Growing plant proteins, meanwhile, also requires energy, water, and arable land, which is finite, says Jonathan McIntyre, a former SVP of R&D at PepsiCo, and now the CEO of Boston-based Motif Ingredients, which is deploying synthetic biology to engineer microbes to produce proteins with a fraction of the environmental footprint of their conventionally-produced counterparts.
“We’re not anti-meat or anti-animals or anti traditional agriculture,” he told FoodNavigator-USA. “We’ll still have dairy and eggs in the future, but a higher proportion of animal protein will come from fermentation.
“We feel pretty strongly that for most food-based proteins, we would be able to read their DNA, write it [print DNA sequences], and place it in an appropriate organism to express it and secrete that protein."
He added: “We need to be thinking about alternate ways to produce healthy protein in a more efficient way – to produce protein without all the other things [the parts of crops and animals we don’t use],” added McIntyre, who has raised cash from a flurry of high-profile investors including Breakthrough Energy Ventures (a fund including Bill Gates and Jeff Bezo among its investors), Louis Dreyfus Company, dairy giant Fonterra, and Viking Global Investors.
What is synthetic biology? Gingko Bioworks (strapline: biology by design) co-founder Jason Kelly likens synthetic biology to computer programming, only with genetic sequences. DNA is effectively serving as a computer code (which can be now be printed surprisingly cheaply) that can be inserted into microorganisms such as yeast and bacteria so they express proteins, sweeteners, flavors, cannabinoids such as CBD, or basically whatever you have ‘coded’ or ‘instructed’ them to produce.

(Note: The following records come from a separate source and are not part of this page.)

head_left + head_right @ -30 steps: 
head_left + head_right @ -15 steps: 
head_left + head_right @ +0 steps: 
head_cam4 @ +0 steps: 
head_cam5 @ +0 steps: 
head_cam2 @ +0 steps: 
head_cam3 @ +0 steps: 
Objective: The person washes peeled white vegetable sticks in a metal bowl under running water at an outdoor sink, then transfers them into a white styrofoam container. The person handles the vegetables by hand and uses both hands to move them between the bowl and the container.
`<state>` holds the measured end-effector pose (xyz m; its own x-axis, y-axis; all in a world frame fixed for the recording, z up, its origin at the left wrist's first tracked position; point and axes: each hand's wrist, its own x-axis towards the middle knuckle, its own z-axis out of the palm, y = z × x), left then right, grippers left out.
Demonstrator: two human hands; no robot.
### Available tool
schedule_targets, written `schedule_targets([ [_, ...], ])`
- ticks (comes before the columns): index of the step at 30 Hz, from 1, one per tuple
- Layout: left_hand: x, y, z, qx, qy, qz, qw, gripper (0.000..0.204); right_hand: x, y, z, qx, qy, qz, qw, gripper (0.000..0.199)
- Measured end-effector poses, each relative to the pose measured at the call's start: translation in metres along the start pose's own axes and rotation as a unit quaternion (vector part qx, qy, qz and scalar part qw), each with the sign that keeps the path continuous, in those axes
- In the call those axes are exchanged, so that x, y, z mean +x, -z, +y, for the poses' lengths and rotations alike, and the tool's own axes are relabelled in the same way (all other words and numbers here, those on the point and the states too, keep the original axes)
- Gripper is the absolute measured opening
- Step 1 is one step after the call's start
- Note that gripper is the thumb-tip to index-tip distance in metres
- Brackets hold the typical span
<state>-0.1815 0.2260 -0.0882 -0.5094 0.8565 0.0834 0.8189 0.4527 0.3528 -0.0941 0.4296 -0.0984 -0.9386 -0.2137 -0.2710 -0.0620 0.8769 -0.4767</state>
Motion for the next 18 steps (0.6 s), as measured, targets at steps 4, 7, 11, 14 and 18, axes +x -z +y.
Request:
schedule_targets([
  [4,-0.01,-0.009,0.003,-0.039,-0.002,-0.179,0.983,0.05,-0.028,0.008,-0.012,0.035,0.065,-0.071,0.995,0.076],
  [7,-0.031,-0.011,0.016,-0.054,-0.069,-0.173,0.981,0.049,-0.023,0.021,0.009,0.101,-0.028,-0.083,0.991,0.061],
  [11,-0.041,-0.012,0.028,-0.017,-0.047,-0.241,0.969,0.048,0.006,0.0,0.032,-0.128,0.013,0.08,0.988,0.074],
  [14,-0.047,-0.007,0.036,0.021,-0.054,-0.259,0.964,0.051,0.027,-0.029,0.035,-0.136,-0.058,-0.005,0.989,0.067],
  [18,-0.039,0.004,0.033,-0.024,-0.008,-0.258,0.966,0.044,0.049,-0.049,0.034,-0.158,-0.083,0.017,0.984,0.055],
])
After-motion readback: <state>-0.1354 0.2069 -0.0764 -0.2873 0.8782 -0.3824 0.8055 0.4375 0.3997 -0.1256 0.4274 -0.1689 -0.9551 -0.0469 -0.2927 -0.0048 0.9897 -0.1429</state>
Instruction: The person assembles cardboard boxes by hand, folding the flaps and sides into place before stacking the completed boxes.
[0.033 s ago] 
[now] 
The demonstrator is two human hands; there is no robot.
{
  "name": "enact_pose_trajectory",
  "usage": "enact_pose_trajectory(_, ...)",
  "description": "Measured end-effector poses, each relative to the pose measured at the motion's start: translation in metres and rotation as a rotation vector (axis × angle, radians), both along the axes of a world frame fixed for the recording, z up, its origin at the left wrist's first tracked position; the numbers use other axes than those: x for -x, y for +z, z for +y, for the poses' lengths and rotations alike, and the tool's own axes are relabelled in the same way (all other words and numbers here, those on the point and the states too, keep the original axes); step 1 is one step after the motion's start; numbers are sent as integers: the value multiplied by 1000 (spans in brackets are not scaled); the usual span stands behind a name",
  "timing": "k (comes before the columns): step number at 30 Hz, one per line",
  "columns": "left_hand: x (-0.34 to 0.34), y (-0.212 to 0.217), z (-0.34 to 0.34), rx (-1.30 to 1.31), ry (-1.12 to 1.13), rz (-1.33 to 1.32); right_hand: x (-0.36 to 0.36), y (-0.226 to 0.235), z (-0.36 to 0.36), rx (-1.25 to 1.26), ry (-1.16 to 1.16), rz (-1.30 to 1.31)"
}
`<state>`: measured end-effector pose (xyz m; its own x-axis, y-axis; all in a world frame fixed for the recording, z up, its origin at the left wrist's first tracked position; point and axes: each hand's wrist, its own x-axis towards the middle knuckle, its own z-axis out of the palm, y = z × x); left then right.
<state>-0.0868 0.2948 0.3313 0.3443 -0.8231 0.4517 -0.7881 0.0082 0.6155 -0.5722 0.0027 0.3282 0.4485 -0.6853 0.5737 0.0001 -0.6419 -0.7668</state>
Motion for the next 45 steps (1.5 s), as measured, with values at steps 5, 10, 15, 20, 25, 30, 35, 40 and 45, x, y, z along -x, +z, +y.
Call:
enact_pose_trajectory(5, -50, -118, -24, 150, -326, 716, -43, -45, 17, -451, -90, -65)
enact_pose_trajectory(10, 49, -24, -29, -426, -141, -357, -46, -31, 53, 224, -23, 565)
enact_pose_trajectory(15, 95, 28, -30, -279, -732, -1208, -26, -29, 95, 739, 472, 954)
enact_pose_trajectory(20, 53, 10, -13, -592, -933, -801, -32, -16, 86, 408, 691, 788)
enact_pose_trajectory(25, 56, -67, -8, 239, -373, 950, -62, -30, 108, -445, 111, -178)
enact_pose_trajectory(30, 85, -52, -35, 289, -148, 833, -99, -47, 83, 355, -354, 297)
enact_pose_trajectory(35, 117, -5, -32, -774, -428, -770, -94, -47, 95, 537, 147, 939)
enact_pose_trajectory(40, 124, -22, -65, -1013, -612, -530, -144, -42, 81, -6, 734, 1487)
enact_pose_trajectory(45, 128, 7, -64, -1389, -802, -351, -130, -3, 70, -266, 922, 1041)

The engineered micro-organisms will not be in the final product
Asked whether the ‘GMO factor’ could prove a barrier to Motif’s progress, he added: “We’ve had that pushback [on any foodstuff involving genetic engineering] for years now, but the conversation has to change.
“The microbes express the proteins and secrete them and we then recover them from the broth, but the [genetically engineered] micro-organisms will not be in the final product.”

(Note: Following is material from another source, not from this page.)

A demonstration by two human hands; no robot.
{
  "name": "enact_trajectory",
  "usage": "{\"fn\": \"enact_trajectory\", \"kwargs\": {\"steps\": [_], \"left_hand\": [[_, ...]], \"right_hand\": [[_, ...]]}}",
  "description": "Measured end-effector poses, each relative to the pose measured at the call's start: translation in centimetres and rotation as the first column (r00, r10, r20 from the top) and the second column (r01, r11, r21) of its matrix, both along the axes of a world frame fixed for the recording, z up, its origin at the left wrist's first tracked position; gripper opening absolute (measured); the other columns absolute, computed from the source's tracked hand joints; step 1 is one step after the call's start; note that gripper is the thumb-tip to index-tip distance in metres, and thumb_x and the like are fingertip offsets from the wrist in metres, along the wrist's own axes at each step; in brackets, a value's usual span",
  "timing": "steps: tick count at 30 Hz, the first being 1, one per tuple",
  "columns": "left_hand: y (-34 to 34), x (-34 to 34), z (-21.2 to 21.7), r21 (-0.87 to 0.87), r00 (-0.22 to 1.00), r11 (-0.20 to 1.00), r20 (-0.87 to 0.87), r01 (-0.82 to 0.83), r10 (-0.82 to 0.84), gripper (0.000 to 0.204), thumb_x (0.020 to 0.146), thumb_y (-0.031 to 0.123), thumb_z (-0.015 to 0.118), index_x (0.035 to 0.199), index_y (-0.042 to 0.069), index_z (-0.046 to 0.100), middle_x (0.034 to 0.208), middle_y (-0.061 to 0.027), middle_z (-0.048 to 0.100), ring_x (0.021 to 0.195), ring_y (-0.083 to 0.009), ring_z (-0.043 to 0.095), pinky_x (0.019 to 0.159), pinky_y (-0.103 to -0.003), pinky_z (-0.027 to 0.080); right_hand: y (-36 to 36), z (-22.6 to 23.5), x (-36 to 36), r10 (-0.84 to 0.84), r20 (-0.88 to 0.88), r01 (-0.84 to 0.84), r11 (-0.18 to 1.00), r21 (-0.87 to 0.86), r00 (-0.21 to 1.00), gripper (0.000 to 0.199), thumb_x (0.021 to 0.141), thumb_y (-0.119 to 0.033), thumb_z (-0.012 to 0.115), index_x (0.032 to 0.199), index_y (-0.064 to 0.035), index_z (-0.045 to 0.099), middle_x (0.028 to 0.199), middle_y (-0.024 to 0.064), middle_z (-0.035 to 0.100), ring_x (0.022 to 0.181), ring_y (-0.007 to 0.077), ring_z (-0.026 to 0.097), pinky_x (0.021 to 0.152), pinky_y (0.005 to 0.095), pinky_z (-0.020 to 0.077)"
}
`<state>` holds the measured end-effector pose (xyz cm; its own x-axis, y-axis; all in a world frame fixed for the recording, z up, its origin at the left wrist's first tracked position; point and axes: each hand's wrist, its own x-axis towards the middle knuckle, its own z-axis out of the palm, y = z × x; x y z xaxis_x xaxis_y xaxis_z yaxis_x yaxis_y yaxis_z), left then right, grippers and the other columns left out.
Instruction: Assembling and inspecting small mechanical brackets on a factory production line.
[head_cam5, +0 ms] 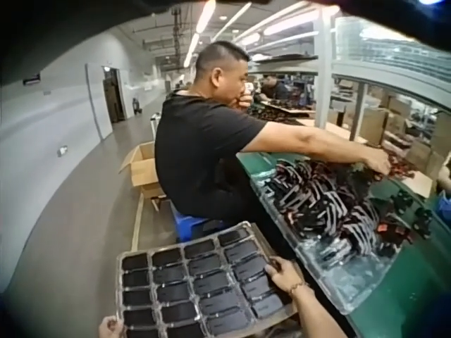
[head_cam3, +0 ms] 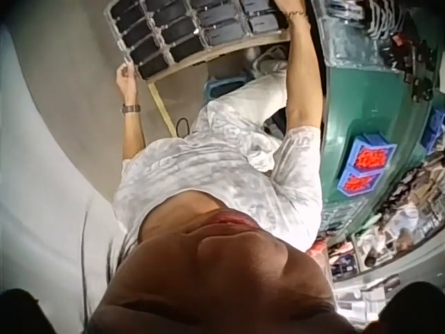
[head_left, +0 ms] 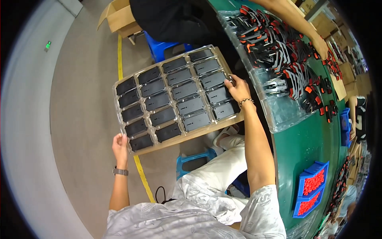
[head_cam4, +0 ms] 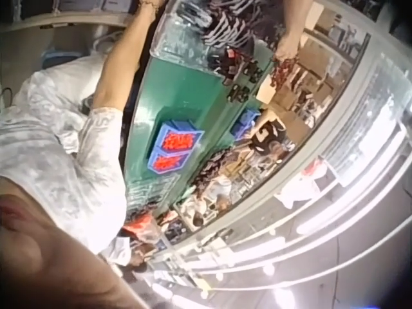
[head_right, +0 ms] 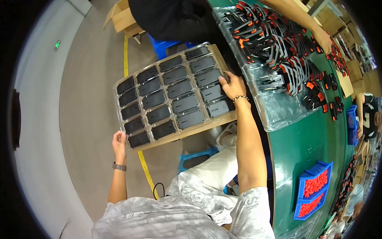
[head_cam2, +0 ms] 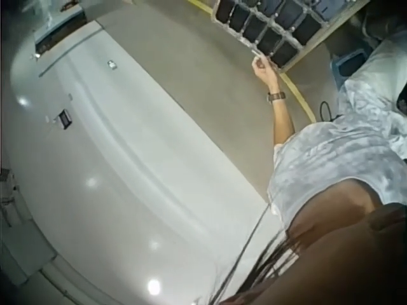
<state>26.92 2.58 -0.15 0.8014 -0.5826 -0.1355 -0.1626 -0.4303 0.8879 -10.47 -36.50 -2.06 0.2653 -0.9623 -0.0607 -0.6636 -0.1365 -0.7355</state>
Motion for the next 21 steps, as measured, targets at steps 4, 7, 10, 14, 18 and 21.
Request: {"fn": "enact_trajectory", "kwargs": {"steps": [4,7,10,14,18,21], "left_hand": [[-0.6,-0.1,-0.9,0.084,1.0,0.996,0.001,-0.014,0.014,0.031,0.098,0.023,0.065,0.119,0.001,0.062,0.104,-0.0059,0.066,0.091,-0.013,0.06,0.085,-0.025,0.049],[-0.8,0.1,-0.7,0.133,0.999,0.991,0.031,-0.015,0.011,0.035,0.099,0.026,0.064,0.123,0.0,0.063,0.108,-0.0077,0.067,0.093,-0.0136,0.061,0.086,-0.025,0.049],[-1.4,0.0,-1.2,0.234,0.999,0.971,0.001,0.049,-0.05,0.041,0.1,0.03,0.061,0.127,0.0,0.063,0.114,-0.0101,0.068,0.099,-0.017,0.063,0.089,-0.028,0.049],[1.3,4.6,-3.7,0.154,0.929,0.986,0.371,-0.064,0.002,0.042,0.102,0.032,0.056,0.129,0.001,0.063,0.124,-0.0141,0.068,0.111,-0.0254,0.064,0.099,-0.034,0.048],[-2.3,4.8,-2.2,0.104,0.884,0.992,0.454,0.074,-0.114,0.041,0.102,0.028,0.055,0.131,0.0,0.061,0.127,-0.0168,0.065,0.114,-0.0278,0.062,0.1,-0.034,0.047],[-3.8,4.3,-4.9,0.2,0.836,0.96,0.476,0.198,-0.271,0.044,0.1,0.029,0.058,0.132,0.0,0.06,0.128,-0.018,0.065,0.114,-0.0294,0.062,0.101,-0.035,0.047]], "right_hand": [[-0.3,-0.2,0.4,-0.013,-0.216,0.009,1.0,-0.02,0.976,0.047,0.092,-0.04,0.063,0.127,-0.0088,0.065,0.105,0.0176,0.068,0.093,0.0371,0.065,0.082,0.0422,0.053],[0.6,-1.2,0.2,-0.069,-0.275,0.032,0.99,-0.137,0.959,0.046,0.092,-0.044,0.061,0.124,-0.0118,0.067,0.109,0.0173,0.064,0.094,0.038,0.064,0.082,0.0444,0.0528],[3.1,-0.6,-0.7,-0.149,-0.268,0.118,0.985,-0.129,0.952,0.046,0.092,-0.042,0.062,0.12,-0.0066,0.066,0.109,0.0192,0.059,0.095,0.0369,0.062,0.082,0.0465,0.0519],[9.8,-0.1,0.5,-0.199,-0.147,0.118,0.894,-0.432,0.969,0.044,0.082,-0.019,0.07,0.12,0.0001,0.059,0.104,0.0209,0.056,0.087,0.0342,0.058,0.074,0.0424,0.0508],[15.2,1.6,-0.6,-0.232,-0.022,0.201,0.882,-0.426,0.972,0.044,0.083,-0.018,0.071,0.122,-0.0032,0.059,0.109,0.0171,0.055,0.088,0.0334,0.058,0.076,0.0398,0.0509],[17.0,0.7,-1.9,-0.169,-0.112,0.139,0.961,-0.24,0.979,0.043,0.084,-0.02,0.07,0.123,-0.0049,0.059,0.105,0.0166,0.061,0.09,0.0346,0.059,0.077,0.0403,0.0511]]}}
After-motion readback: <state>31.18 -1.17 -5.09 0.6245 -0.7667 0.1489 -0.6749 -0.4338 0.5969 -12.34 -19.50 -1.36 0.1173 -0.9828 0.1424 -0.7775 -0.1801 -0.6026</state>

‘The idea that technology may need to play a role in food is becoming more and more acceptable’
Instead of getting bogged down in questions about GMOs and Frankenfoods, what we should be asking is the following, he said: “What are the benefits to the consumer? Does it mean clean food? Does it mean great tasting food? Highly nutritious food? Environmentally sustainable food? And do you know exactly where it came from?” And these are all questions that Motif Ingredients can answer in the affirmative, he said.
“I’ve also seen that with [high-tech plant-based meat co] Impossible Foods and a dozen other companies, people are asking questions about how we are going to be able to optimize the ag food supply chain in a way that can feed 10bn people that all need protein.

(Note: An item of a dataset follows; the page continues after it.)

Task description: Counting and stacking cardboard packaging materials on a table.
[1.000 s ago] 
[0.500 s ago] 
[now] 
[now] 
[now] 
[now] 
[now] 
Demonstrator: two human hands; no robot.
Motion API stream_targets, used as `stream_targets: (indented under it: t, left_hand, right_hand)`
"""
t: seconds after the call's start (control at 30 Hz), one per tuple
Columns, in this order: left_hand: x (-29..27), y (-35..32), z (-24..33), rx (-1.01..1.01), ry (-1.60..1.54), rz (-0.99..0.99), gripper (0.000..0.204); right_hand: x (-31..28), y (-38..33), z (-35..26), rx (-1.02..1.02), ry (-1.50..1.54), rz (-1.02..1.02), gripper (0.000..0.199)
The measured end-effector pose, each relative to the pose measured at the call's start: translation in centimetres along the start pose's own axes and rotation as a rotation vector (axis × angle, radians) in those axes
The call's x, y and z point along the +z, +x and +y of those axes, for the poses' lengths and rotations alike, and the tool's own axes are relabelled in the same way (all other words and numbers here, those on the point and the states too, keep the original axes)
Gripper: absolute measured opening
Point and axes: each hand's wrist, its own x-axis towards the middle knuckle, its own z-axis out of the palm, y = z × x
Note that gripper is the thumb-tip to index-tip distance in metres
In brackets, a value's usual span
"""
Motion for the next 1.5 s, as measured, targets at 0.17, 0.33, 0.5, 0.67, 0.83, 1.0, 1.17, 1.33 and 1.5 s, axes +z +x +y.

“The idea that technology may need to play a role in food is becoming more and more acceptable, and it’s coming from the places that started the clean food movement anyway, which is kind of interesting.
“So let’s talk about what the technology is and what it does instead of trying to play a lot of games [over terminology such as synbio and GMOs]. Let’s just be clear and honest about what we’re doing.”
“To help feed the world and meet consumers’ evolving food preferences, alternative and traditional nutritional sources need to co-exist. As a global dairy nutrition company, we see plant- and fermentation-produced nutrition as complementary to animal protein, and in particular cows’ milk.”
Judith Swales, chief operating officer velocity & innovation, Fonterra
Strain engineering and optimization
Powered by Ginkgo Bioworks’ platform for biological engineering, Motif Ingredients will engineer dozens of proteins derived from dairy, egg, meat, and plants, but is not saying at this stage which ones it will commercialize first.
Asked whether Motif would be able to produce dairy proteins from genetically engineered microbes more efficiently than Bay area-based Perfect Day (which recently teamed up with ADM), he said its approach was similar, but added that, “I think we have specific advantages derived from the Gingko Bioworks platform’s capabilities on strain engineering and optimization.”